**Directions for this task:** The entries need to be copied exactly.

Data records Start Marker

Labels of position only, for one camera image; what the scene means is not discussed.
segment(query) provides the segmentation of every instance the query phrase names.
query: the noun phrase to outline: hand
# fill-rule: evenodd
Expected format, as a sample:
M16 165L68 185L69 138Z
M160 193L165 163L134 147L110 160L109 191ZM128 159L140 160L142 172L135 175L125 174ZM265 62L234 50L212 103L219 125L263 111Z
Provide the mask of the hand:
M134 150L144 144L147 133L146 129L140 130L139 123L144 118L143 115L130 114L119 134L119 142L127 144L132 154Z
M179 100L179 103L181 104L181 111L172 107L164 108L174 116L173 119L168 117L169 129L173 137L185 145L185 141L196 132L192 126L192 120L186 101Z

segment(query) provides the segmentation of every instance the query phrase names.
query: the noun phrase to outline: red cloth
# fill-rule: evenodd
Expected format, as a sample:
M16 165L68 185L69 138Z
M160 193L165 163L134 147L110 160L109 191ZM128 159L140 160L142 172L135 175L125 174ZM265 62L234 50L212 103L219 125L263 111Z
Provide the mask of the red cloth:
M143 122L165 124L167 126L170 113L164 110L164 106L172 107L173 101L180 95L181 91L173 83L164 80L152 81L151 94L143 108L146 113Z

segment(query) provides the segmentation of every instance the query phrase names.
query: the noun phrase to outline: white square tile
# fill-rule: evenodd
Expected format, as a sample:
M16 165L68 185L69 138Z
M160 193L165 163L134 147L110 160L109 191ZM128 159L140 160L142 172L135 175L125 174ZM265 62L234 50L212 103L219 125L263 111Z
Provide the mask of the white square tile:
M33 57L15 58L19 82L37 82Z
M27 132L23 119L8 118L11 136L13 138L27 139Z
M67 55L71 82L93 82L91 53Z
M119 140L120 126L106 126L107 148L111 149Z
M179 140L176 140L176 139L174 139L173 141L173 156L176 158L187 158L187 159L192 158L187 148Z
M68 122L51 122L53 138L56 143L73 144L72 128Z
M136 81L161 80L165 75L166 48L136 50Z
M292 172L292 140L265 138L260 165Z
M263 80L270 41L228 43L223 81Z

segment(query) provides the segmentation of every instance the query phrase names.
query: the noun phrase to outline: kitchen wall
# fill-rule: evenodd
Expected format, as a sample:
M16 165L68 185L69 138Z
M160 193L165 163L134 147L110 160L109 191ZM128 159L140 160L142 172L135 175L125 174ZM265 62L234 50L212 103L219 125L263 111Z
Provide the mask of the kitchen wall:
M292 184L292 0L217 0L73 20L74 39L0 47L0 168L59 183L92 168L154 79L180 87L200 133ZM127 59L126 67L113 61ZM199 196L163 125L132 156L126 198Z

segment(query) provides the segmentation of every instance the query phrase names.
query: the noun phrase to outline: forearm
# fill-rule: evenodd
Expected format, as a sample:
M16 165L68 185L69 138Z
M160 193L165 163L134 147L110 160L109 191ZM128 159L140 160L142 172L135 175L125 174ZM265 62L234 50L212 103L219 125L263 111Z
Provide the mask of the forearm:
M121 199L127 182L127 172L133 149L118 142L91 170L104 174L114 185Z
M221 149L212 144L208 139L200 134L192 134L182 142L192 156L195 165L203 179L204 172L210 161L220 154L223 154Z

Data records End Marker

**Answer section:**
Labels of position only, for one camera image; what the scene means is not discussed.
segment(query) provides the segmentation of every instance the query phrase names.
query: the noun phrase to outline: hand
# fill-rule: evenodd
Expected format, as a sample:
M16 165L68 185L69 138Z
M160 193L165 163L134 147L110 160L109 191ZM128 159L140 160L142 172L135 175L125 174ZM265 62L234 50L212 103L219 125L263 111Z
Provide the mask of the hand:
M134 150L144 144L147 133L146 129L140 130L139 123L144 118L143 115L130 114L119 134L119 142L127 144L132 154Z
M179 100L179 103L181 104L181 111L172 107L164 108L174 116L173 119L168 117L169 129L173 137L185 145L185 141L196 132L192 126L192 120L186 101Z

segment(query) provides the segmentation of every instance the query phrase names.
query: the noun phrase to outline: red cloth
# fill-rule: evenodd
Expected format, as a sample:
M16 165L68 185L69 138Z
M160 193L165 163L134 147L110 160L109 191ZM128 159L140 160L142 172L135 175L125 174ZM265 62L234 50L212 103L219 125L263 111Z
Provide the mask of the red cloth:
M143 122L165 124L167 126L170 113L164 110L164 106L172 107L173 101L180 95L181 91L173 83L164 80L152 81L151 94L143 108L146 113Z

segment(query) provides the segmentation of every instance the query phrase names.
query: the noun phrase to outline: white square tile
# fill-rule: evenodd
Expected format, as a sample:
M16 165L68 185L69 138Z
M160 193L165 163L134 147L110 160L109 191ZM128 159L140 160L142 172L135 175L125 174ZM265 62L234 50L212 103L219 125L263 111Z
Provide the mask of the white square tile:
M33 57L15 58L19 82L37 82Z
M27 132L23 119L8 118L11 136L13 138L27 139Z
M67 55L71 82L93 82L91 53Z
M119 140L120 126L106 126L107 148L111 149Z
M179 140L176 140L176 139L174 139L173 141L173 156L176 158L187 158L187 159L192 158L187 148Z
M68 122L51 122L53 138L56 143L73 144L72 128Z
M136 81L161 80L165 75L166 48L136 50Z
M292 172L292 140L265 138L260 165Z
M263 80L270 41L228 43L223 81Z

segment(query) provides the segmentation of every instance the query phrase names.
query: the noun phrase to outline: kitchen wall
# fill-rule: evenodd
Expected format, as a sample:
M16 165L68 185L69 138Z
M160 193L165 163L134 147L110 160L109 191ZM128 159L140 160L142 172L135 175L125 174ZM265 62L234 50L212 103L219 125L263 111Z
Provide the mask of the kitchen wall:
M292 184L292 0L217 0L73 20L74 39L0 47L0 168L59 183L92 168L154 79L180 87L200 133ZM127 59L126 67L113 61ZM199 196L163 125L132 156L126 198Z

segment(query) provides the segmentation of every instance the query phrase names.
query: the noun phrase to outline: forearm
# fill-rule: evenodd
Expected format, as a sample:
M16 165L68 185L69 138Z
M160 193L165 163L134 147L110 160L109 191ZM128 159L140 160L142 172L135 175L125 174ZM265 62L234 50L212 103L219 125L263 111Z
Provide the mask of the forearm:
M121 199L127 182L127 172L133 149L118 142L91 170L104 174L114 185Z
M221 149L212 144L208 139L200 134L192 134L182 142L192 156L195 165L203 179L204 172L210 161L220 154L223 154Z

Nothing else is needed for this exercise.